Now she was running, running, running for all she was worth, the pounding of the following feet sounding ever nearer. Another fifteen yards... ten... five... and then the root of an aged tree caught her toe and she plunged headlong into a squashy carpet of long-dead leaves. Rolling onto her back, she automatically put up her arms to protect her face - but not before she caught a glimpse of the black shape that was her pursuer, not a dozen feet away.

And now, no longer was she Sarah Jane Smith, investigative journalist, the bright secure product of thousands of years of civilisation. Instinct took over. Even her panic retreated into a white blankness as her body crunched itself into a primeval foetal ball to await the inevitable attack.

Time vanished.

 

Then a shout - ‘Oi, you!’ - and the footsteps again; but now they were retreating, at speed.

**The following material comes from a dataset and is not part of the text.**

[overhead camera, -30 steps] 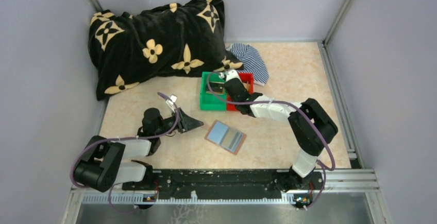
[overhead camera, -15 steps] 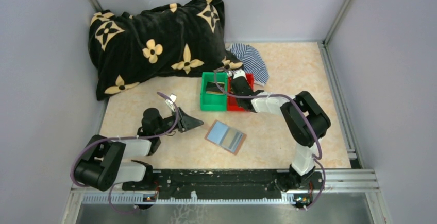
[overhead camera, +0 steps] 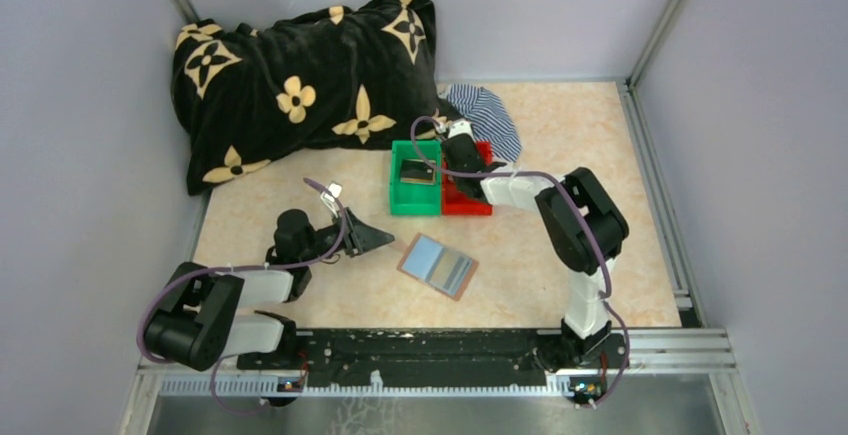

Still she could not move - until a touch on her shoulder awoke the terror inside. ‘No!’ she cried. ‘Get away!’ She opened her eyes, shrinking back, her hands held out in futile defence against an attack that no longer threatened.

‘Are you all right, miss?’

She recognised him then. She’d seen him often, the old codger with the ancient bull terrier. She sat up, trying to find herself in the turmoil of feeling that came flooding back.

‘Yes... yes. I’ll be all right. Thank you...’

‘Just happened to catch sight of him in time. Best to stay in the light, you know. Shall I call the police?’